Why is partially-treated sewage leaking into Dublin Bay?

Ringsend wastewater treatment plant has a notorious reputation

The  Wastewater Treatment Works at Ringsend, Dublin. Photograph: Cyril Byrne

The Wastewater Treatment Works at Ringsend, Dublin. Photograph: Cyril Byrne


Ringsend wastewater treatment plant serves the greater Dublin region and has a notorious reputation for not complying with environmental standards and incidents resulting in discharges into Dublin Bay.

What is causing partially-treated sewage from Dublin region to leak into Dublin Bay?

The plant treats approximately 40 per cent of Ireland’s public wastewater but has been operating at over capacity and not in compliance with national and EU environmental regulations for many years.

Built in 2005, the sewage treatment plant is the largest in Ireland. Although it was designed to cater for a population equivalent of 1.64 million people, it currently treats wastewater for the equivalent of 1.9 million.

As a result, the treatment system is constantly overloaded.

Treated sewage effluent is regularly discharged into the bay at an outfall in Poolbeg, 1km away from the plant. Overloading is worst after a period of intense rain, as happened this week – or prolonged rainfall.

Why is the infrastructure not able to cope with heavy rain?

After heavy rain, sewage volumes build up and have to be diverted into storm water holding tanks. Once the rainfall eases, its contents are usually fed back into the treatment system.

If volumes remain high, the waste is screened to remove solid material and serious pollutants and then discharged into the bay.

Has this happened before?

These type of incidents take place 15 to 20 times a year, according to Irish Water. They are usually in winter when they have less impact on users of the bay.

Earlier this year, Irish Water was criticised for failing to notify bay users after a failure at one of the large processing tanks at the plant, which caused a discharge of sewage sludge into the lower Liffey estuary at Poolbeg over an eight-hour period.

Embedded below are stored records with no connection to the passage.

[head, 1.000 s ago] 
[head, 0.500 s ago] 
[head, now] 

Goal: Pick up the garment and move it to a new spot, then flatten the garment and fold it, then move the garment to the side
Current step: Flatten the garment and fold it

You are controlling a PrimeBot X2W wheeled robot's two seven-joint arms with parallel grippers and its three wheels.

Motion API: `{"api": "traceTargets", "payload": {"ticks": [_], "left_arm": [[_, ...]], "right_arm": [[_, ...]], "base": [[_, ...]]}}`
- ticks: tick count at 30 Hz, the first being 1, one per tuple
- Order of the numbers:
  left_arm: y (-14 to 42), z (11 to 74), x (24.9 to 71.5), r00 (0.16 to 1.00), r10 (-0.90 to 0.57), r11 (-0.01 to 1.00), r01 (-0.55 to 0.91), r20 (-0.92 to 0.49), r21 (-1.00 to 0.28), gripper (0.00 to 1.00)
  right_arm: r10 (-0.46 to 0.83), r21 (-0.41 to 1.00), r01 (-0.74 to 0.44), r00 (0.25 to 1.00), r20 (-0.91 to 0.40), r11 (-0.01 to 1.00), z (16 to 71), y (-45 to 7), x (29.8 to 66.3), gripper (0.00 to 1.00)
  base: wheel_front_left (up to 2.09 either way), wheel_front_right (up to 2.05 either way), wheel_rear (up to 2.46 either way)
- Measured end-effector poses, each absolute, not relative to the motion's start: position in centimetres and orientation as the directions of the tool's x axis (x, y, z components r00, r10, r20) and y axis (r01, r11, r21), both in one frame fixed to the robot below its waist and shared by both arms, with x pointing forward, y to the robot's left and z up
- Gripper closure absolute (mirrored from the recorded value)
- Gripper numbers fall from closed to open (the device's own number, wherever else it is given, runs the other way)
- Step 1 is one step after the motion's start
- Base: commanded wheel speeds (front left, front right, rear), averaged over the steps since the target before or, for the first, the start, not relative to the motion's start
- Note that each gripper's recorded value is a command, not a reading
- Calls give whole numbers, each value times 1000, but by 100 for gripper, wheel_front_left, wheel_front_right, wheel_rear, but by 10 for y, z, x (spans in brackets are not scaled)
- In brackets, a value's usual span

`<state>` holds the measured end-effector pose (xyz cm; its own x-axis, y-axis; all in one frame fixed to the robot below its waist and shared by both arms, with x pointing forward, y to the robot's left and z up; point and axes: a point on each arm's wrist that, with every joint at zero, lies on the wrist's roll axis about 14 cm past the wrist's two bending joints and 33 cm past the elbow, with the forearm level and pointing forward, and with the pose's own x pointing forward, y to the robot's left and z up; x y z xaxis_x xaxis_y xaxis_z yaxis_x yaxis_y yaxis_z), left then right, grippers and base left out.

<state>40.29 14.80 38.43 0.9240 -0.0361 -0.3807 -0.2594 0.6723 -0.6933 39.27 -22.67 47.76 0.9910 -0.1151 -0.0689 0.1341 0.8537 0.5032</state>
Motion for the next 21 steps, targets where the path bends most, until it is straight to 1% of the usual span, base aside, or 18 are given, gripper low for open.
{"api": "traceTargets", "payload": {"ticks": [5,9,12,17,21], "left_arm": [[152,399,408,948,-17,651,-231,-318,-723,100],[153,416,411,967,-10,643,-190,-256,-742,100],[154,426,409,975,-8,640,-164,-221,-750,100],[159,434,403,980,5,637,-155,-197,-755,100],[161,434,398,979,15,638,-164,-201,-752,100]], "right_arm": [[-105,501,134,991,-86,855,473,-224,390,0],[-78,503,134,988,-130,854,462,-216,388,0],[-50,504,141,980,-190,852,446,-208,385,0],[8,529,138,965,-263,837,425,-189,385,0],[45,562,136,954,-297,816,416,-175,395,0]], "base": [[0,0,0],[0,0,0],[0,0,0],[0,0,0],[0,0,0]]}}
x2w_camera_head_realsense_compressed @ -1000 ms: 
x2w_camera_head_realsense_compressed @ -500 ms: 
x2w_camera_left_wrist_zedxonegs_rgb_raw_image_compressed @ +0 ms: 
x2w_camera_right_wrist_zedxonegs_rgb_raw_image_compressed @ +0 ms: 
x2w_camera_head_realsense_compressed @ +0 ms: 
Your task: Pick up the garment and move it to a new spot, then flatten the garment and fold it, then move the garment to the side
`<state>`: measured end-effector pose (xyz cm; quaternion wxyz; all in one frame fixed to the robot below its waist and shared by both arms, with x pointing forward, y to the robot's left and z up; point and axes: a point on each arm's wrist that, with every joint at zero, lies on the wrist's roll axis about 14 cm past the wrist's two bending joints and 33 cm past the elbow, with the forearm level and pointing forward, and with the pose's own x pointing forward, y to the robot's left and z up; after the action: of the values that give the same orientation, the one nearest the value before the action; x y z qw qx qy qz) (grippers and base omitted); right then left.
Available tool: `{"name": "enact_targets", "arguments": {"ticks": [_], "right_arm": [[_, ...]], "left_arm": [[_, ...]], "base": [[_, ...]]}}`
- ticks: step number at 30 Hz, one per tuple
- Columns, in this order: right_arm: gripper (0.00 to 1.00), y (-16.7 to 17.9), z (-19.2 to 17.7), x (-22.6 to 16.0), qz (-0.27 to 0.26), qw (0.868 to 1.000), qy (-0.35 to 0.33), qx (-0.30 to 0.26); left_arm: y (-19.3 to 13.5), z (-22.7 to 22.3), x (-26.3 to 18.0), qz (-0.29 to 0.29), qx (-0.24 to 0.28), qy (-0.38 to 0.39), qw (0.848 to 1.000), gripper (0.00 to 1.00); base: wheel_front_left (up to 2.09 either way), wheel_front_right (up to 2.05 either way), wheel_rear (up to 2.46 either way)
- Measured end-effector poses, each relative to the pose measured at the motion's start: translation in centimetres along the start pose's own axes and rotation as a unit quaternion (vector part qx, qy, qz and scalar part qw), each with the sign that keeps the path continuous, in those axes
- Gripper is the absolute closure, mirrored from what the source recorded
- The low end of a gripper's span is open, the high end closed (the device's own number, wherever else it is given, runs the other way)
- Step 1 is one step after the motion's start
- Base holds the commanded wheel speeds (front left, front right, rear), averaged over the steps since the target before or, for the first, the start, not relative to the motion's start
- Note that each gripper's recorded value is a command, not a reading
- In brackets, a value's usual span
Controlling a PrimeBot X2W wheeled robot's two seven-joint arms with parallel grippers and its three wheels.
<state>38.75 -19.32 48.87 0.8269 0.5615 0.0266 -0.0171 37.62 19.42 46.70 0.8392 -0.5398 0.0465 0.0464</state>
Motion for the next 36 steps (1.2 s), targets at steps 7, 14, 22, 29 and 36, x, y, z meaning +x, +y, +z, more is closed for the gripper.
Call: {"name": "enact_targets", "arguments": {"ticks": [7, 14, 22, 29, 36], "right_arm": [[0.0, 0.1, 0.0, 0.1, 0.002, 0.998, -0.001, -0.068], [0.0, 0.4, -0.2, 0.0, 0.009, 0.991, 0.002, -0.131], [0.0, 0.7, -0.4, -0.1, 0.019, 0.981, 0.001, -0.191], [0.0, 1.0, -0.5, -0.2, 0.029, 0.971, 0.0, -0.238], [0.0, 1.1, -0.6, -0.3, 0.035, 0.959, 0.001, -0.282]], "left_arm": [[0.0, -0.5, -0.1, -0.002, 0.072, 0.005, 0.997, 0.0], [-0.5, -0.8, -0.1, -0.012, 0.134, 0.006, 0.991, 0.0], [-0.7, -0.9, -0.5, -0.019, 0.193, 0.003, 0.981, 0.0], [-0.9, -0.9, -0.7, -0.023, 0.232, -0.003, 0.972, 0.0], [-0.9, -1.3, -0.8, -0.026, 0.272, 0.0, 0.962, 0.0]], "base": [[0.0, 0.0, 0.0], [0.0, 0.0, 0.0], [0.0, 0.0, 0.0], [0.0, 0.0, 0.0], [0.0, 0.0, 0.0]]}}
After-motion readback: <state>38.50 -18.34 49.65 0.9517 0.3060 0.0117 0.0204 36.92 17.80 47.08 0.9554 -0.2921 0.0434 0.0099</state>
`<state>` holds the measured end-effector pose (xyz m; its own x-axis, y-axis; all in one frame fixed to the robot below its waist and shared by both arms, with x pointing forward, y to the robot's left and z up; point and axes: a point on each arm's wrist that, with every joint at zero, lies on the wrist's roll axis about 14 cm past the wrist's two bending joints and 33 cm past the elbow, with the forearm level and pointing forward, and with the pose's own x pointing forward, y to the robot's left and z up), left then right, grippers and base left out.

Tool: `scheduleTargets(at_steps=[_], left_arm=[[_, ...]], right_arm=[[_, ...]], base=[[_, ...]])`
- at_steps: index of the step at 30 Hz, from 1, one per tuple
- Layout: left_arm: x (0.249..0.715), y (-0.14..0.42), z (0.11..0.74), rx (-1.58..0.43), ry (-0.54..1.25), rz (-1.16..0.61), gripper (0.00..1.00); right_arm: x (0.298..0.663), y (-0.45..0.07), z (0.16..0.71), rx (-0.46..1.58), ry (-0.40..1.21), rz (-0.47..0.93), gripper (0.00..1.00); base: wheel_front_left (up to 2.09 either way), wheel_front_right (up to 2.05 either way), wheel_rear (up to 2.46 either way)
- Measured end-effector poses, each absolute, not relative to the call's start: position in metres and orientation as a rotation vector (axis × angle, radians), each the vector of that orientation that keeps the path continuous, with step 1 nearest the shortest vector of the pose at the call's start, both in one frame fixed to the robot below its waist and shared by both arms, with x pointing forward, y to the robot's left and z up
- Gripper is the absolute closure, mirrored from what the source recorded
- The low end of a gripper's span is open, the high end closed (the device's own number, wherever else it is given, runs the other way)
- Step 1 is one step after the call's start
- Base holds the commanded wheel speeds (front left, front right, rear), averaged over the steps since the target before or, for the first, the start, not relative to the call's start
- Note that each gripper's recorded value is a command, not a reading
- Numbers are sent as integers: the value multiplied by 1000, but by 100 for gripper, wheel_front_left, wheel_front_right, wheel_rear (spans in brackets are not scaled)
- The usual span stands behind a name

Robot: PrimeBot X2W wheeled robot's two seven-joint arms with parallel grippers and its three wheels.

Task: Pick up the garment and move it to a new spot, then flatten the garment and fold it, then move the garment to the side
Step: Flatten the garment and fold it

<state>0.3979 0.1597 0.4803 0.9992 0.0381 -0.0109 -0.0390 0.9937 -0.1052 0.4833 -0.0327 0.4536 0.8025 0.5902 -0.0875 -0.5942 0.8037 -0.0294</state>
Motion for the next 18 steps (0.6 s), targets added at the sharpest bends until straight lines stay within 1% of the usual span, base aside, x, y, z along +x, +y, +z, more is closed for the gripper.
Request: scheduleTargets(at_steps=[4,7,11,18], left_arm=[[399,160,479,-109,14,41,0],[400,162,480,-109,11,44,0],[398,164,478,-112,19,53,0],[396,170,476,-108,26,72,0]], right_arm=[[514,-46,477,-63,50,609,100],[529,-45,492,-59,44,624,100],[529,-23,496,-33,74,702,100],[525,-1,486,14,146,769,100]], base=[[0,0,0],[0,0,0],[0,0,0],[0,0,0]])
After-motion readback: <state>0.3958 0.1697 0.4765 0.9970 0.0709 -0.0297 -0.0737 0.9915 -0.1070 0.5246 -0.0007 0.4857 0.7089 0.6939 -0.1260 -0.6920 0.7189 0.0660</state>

Storm water overflows were released untreated into Dublin Bay in October 2017 due to adverse weather conditions as a result of Storm Brian.

Separate problems persist at adjoining Merrion and Sandymount strands due to two polluted streams, (including untreated sewage) connecting to the bay at these locations. As a consequence, bathing restrictions will continue there throughout the summer.

What can be done to stop it happening?

An Bord Pleanála granted planning permission in April for an upgrade of the Ringsend plant at a cost of more than €400 million.

Innovative technology will be used to remove pollutants using aerobic granular sludge (AGS), which allows for a greater amount of wastewater to be treated to a higher standard within the current plant.

Significantly, the upgrade will increase the population equivalent by 400,000, and allow for population growth in coming decades.

The plant will be tested to the full because climate disruption in coming years is likely to see more frequent extreme rainfall incidents, increased flooding and more intensive storms. A plant to cater for all rainfall volumes would be prohibitively expensive.

To date, Irish Water has invested some €100 million in the project, which includes advance work to prepare the site for the upgrade; improvements to the odour treatment facilities, and trialling the AGS technology. It is expected to be completed in 2020.